## [SUPPLIED DATA]

►

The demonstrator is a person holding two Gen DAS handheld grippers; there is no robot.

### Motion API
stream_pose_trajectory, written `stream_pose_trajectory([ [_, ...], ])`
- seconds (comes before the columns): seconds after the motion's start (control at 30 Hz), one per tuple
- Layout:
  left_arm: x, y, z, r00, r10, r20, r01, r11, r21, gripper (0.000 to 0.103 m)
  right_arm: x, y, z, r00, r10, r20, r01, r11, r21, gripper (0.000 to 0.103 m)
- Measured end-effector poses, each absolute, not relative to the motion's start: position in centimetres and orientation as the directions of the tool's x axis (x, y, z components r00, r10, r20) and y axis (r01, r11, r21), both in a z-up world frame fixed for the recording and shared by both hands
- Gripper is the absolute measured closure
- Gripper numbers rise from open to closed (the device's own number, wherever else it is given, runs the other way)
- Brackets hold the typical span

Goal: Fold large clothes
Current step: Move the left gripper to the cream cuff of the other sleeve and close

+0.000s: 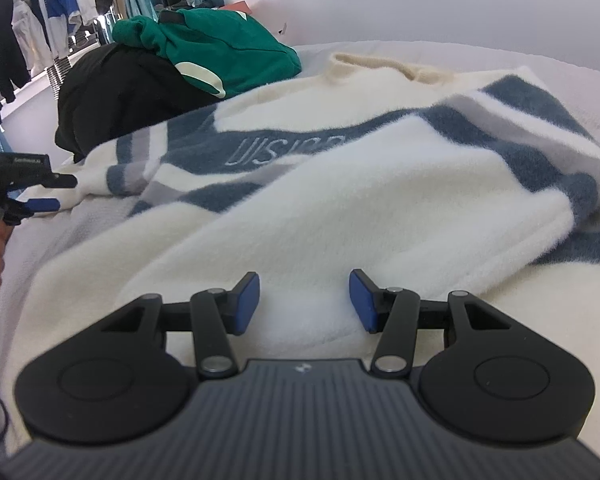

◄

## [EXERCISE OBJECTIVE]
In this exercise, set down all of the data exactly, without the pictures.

## [SOLUTION FOR THIS EXERCISE]
The demonstrator is a person holding two Gen DAS handheld grippers; there is no robot.

### Motion API
stream_pose_trajectory, written `stream_pose_trajectory([ [_, ...], ])`
- seconds (comes before the columns): seconds after the motion's start (control at 30 Hz), one per tuple
- Layout:
  left_arm: x, y, z, r00, r10, r20, r01, r11, r21, gripper (0.000 to 0.103 m)
  right_arm: x, y, z, r00, r10, r20, r01, r11, r21, gripper (0.000 to 0.103 m)
- Measured end-effector poses, each absolute, not relative to the motion's start: position in centimetres and orientation as the directions of the tool's x axis (x, y, z components r00, r10, r20) and y axis (r01, r11, r21), both in a z-up world frame fixed for the recording and shared by both hands
- Gripper is the absolute measured closure
- Gripper numbers rise from open to closed (the device's own number, wherever else it is given, runs the other way)
- Brackets hold the typical span

Goal: Fold large clothes
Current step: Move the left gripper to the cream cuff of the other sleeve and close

+0.000s: 

No more work remains on this exercise.